What you will do: How many lines in the listing below include the word "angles"? Answer with the number and nothing else.

Records provided:

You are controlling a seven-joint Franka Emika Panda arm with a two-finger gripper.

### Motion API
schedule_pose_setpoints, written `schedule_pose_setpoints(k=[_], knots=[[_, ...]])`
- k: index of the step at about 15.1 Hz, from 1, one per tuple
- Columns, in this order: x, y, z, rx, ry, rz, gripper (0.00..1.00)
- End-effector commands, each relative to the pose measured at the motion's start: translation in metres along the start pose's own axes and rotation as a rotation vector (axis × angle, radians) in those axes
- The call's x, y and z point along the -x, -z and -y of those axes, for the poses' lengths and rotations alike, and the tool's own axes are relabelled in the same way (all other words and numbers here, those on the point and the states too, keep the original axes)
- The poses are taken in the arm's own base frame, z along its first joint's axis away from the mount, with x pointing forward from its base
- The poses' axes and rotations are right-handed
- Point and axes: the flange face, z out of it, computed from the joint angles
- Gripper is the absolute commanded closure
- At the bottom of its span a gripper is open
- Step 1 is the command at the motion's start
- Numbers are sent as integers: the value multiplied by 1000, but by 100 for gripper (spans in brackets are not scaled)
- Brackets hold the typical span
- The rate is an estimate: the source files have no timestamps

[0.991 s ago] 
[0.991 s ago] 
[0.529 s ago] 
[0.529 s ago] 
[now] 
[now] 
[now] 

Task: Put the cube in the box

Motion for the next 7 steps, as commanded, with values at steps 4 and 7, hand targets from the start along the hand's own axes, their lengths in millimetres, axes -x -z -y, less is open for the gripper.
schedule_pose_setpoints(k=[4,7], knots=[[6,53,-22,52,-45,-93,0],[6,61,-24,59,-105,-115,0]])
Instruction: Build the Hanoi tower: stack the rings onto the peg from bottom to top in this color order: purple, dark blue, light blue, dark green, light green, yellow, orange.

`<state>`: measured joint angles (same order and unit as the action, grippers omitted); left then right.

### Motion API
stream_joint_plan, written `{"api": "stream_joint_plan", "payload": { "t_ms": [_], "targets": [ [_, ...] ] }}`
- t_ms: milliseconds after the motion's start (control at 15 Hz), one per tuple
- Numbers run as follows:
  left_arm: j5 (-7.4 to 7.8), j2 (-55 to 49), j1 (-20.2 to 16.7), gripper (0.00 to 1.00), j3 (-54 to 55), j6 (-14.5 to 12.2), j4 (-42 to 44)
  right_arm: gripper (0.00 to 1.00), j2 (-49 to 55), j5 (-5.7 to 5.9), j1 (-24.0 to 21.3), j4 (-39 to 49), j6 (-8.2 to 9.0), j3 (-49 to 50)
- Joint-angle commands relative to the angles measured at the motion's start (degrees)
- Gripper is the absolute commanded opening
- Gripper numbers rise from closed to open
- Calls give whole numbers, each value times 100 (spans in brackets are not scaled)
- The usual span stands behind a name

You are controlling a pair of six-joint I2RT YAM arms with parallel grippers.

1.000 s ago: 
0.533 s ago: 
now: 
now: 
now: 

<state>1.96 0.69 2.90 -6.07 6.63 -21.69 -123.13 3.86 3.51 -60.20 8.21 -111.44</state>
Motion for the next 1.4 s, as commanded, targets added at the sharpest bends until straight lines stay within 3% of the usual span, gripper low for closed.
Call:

Response to this exercise: 3